● Data shown
---*---

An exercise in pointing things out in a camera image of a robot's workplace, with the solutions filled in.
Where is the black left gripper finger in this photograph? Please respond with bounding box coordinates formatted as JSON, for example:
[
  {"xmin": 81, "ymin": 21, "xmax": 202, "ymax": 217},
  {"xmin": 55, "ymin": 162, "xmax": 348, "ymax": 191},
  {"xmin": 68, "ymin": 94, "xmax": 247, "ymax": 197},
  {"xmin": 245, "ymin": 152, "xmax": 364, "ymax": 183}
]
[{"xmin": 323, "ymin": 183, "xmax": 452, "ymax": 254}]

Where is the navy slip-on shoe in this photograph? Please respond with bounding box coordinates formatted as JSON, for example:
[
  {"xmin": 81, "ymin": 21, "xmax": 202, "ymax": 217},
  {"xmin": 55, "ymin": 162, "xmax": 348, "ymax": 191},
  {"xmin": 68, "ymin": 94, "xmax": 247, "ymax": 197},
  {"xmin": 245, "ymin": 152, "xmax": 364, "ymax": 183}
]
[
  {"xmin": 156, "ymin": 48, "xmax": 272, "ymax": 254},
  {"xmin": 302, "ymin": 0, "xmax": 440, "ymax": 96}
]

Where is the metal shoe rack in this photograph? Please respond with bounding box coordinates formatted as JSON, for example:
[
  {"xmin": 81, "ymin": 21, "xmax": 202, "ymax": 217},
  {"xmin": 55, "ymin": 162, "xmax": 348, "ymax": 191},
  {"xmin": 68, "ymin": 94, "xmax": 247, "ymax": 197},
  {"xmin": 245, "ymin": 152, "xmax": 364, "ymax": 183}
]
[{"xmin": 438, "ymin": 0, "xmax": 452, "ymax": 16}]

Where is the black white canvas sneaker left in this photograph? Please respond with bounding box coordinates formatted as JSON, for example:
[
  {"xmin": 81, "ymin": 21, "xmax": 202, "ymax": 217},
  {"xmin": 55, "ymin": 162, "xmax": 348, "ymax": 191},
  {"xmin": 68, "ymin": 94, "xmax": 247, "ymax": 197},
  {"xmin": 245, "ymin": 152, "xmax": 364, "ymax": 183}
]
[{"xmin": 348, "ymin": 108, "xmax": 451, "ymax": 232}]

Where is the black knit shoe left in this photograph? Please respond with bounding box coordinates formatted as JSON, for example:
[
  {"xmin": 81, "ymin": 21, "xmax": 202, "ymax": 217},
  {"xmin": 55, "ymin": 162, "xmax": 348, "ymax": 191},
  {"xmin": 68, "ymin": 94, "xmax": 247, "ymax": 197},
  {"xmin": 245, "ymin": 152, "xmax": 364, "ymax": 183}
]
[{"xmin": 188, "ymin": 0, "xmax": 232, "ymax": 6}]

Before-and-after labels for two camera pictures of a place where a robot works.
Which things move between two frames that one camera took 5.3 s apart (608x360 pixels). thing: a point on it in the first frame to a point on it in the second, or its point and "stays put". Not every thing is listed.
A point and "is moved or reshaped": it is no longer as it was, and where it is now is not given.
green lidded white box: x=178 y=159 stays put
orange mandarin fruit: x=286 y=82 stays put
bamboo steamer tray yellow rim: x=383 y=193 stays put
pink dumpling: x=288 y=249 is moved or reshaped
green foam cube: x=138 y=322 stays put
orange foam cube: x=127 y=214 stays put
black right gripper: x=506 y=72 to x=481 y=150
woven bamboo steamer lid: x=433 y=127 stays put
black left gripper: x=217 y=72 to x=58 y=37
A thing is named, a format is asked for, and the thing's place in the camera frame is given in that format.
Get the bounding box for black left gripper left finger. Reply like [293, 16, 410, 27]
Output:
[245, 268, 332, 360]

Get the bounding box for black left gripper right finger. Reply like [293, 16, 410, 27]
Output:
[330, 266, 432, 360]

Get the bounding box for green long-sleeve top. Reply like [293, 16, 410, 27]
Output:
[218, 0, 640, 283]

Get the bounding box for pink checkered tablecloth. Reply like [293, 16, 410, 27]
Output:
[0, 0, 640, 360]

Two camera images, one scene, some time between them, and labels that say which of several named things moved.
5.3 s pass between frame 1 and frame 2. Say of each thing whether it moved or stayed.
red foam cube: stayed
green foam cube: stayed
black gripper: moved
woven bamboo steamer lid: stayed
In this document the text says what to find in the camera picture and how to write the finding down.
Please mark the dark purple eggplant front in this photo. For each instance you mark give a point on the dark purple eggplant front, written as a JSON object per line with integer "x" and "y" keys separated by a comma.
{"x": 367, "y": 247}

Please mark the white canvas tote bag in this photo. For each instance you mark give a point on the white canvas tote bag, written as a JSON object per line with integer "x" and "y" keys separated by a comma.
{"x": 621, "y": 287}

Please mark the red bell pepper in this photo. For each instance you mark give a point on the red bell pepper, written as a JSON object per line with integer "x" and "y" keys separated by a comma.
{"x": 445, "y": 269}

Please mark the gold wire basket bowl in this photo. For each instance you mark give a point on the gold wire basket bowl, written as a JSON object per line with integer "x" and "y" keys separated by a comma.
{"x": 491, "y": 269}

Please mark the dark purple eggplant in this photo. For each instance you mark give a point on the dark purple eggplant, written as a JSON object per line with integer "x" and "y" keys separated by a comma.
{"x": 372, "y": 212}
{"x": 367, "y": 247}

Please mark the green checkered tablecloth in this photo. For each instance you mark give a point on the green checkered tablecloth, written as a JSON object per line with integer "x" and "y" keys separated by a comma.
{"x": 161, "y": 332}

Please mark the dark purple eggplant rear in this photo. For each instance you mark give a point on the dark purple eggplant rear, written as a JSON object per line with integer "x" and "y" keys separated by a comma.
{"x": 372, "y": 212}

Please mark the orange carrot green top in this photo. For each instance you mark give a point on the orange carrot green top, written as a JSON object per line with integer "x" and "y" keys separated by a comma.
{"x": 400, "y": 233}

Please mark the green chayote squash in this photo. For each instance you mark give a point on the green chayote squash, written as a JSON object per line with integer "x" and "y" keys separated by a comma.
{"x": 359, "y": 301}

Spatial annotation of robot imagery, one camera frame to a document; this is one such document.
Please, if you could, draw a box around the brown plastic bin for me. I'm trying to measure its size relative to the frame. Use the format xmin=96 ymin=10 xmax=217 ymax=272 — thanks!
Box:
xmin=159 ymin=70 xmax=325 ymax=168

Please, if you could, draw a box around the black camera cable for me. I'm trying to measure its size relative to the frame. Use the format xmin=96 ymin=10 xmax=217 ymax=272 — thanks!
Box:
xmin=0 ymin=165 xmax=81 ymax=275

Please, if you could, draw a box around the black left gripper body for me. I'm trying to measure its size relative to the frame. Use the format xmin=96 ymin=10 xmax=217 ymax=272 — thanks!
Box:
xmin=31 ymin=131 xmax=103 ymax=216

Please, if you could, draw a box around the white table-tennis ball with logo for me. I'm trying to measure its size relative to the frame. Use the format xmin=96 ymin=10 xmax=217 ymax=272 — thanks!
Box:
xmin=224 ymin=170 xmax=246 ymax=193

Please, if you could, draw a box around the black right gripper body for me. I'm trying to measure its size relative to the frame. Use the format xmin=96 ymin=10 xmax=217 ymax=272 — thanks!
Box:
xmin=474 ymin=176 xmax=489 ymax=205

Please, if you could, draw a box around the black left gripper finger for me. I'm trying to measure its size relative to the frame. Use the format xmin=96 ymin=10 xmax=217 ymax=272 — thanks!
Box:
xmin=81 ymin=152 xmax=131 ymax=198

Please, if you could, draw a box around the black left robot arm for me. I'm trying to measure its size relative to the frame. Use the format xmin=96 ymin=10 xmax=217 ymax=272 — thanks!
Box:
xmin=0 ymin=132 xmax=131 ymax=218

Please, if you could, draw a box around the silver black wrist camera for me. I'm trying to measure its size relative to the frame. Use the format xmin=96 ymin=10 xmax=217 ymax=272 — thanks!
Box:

---*---

Find the lines above with the word "stayed". Copy them out.

● Answer to this task
5.3 s pass between frame 1 and frame 2. Say of each thing whether it moved or stayed.
red foam cube: stayed
green foam cube: stayed
woven bamboo steamer lid: stayed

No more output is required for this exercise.